◆ **The problem**:
Give the data again exactly, from its opening line through the line in which "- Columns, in" appears.

◆ **Data excerpts**:
===============

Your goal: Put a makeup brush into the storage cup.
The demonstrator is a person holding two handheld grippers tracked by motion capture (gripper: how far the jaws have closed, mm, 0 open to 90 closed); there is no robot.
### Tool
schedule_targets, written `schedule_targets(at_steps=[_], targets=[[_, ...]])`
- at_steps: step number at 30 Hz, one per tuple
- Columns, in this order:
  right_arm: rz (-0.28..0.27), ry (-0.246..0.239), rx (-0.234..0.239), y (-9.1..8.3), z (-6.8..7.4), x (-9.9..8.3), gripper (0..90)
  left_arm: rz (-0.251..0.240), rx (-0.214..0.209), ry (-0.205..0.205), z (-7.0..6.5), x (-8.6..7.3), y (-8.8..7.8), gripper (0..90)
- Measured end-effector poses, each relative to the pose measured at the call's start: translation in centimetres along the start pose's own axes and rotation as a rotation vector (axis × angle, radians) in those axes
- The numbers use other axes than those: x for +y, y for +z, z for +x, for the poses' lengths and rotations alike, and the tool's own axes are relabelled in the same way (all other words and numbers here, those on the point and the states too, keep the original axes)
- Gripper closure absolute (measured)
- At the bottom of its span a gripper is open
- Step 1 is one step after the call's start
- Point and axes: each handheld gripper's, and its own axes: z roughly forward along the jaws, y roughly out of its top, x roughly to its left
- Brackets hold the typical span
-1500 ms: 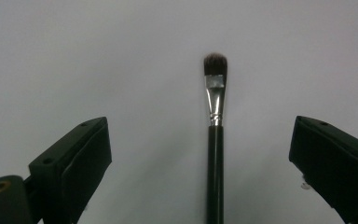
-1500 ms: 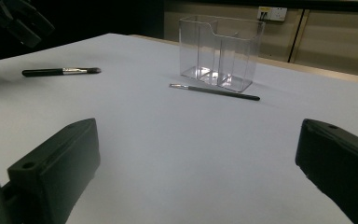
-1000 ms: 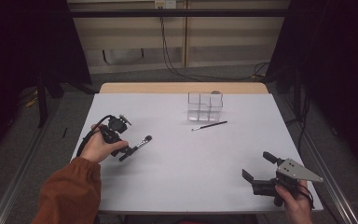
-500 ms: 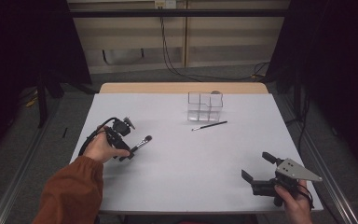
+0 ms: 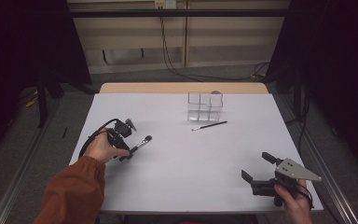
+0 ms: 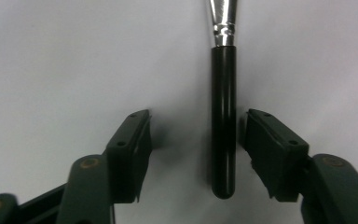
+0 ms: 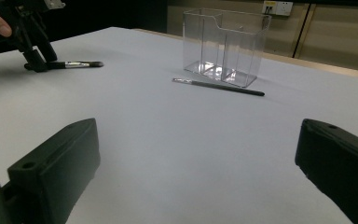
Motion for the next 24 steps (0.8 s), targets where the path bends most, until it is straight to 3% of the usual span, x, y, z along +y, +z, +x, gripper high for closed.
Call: schedule_targets(at_steps=[3,4,8,13,14,18,20,24], targets=[[0.004,-0.003,0.002,0.06,0.01,-0.02,0.0,0.002,0.007,-0.002,-0.11,0.01,0.07,44.1],[0.004,-0.003,0.003,0.06,0.02,-0.02,0.0,0.007,0.03,-0.002,-0.3,0.03,0.06,44.3],[0.003,-0.001,0.002,0.01,0.03,-0.02,0.0,0.02,0.009,-0.003,-0.48,0.19,0.05,52.1],[0.007,-0.004,0.006,0.03,0.05,-0.06,0.0,0.051,0.002,-0.017,-0.52,0.69,0.18,55.3],[0.008,-0.004,0.006,0.04,0.05,-0.07,0.0,0.06,0.003,-0.002,-0.5,0.79,0.15,56.2],[0.009,-0.004,0.007,0.05,0.06,-0.07,0.0,0.07,-0.001,0.008,-0.75,0.96,0.1,65.5],[0.01,-0.005,0.006,0.05,0.05,-0.07,0.0,0.067,-0.02,0.007,-0.83,0.94,0.11,76.1],[0.011,-0.005,0.005,0.05,0.04,-0.09,0.0,0.065,-0.021,0.016,-0.84,0.93,0.08,79.4]])
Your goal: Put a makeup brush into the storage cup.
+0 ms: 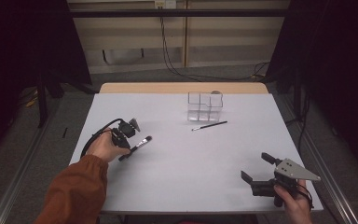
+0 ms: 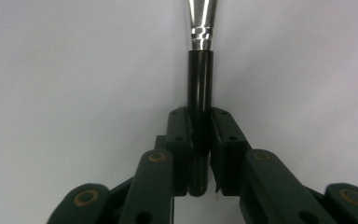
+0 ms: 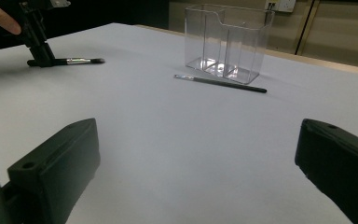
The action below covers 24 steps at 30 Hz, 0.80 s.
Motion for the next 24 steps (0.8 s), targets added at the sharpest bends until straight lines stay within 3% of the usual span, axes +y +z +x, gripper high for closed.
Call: schedule_targets(at_steps=[6,18,24], targets=[[0.004,-0.001,0.0,0.0,0.0,0.0,0.0,-0.011,0.0,0.003,0.1,-0.3,-0.2,79.7],[0.007,0.002,-0.002,0.1,0.0,0.0,0.0,-0.123,-0.05,-0.062,0.9,-1.5,-0.4,79.8],[0.007,0.004,-0.002,0.1,0.0,0.0,0.0,-0.21,-0.091,-0.089,1.2,-1.9,-0.9,79.7]])
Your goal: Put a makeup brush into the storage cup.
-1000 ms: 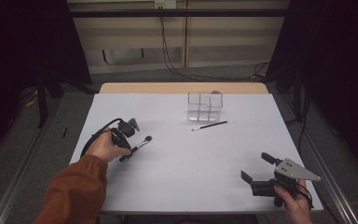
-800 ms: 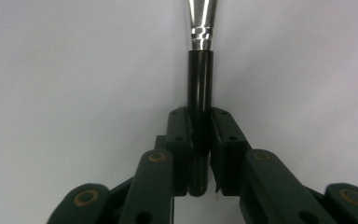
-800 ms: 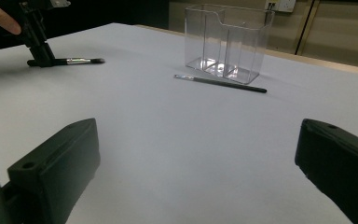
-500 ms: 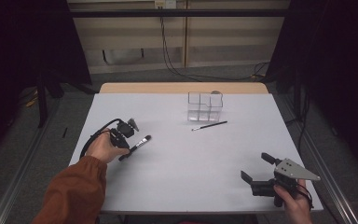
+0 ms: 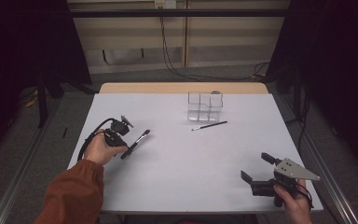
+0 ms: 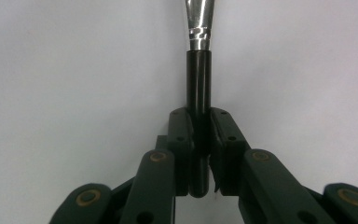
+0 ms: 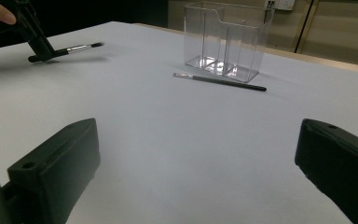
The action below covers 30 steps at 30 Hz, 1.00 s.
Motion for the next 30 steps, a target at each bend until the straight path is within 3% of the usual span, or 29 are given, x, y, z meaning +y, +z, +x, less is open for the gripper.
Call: schedule_targets(at_steps=[6,11,14,19,20,23,30], targets=[[-0.002,-0.003,0.002,0.0,0.0,0.0,0.0,-0.148,-0.019,0.005,-0.1,-0.5,-0.4,79.7],[-0.004,0.001,0.001,0.0,0.0,0.0,0.0,-0.22,-0.003,-0.007,-0.1,-0.9,-0.2,79.7],[-0.002,0.0,0.001,0.0,0.0,0.0,0.0,-0.259,0.0,0.012,0.0,-1.1,-0.6,79.7],[-0.01,0.011,0.0,0.0,0.0,0.0,0.0,-0.379,0.026,0.022,-0.3,-1.7,-1.1,79.7],[-0.012,0.012,-0.001,0.0,0.0,0.0,0.0,-0.38,0.016,0.024,-0.2,-1.7,-1.2,79.7],[-0.013,0.014,-0.001,0.0,0.0,0.0,0.0,-0.447,0.009,0.016,-0.2,-2.1,-1.7,79.7],[-0.013,0.017,0.001,0.0,0.0,0.0,0.0,-0.59,0.023,0.028,-0.2,-2.9,-2.4,79.7]])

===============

◆ **Output of the task**:
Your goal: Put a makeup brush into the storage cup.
The demonstrator is a person holding two handheld grippers tracked by motion capture (gripper: how far the jaws have closed, mm, 0 open to 90 closed); there is no robot.
### Tool
schedule_targets, written `schedule_targets(at_steps=[_], targets=[[_, ...]])`
- at_steps: step number at 30 Hz, one per tuple
- Columns, in this order:

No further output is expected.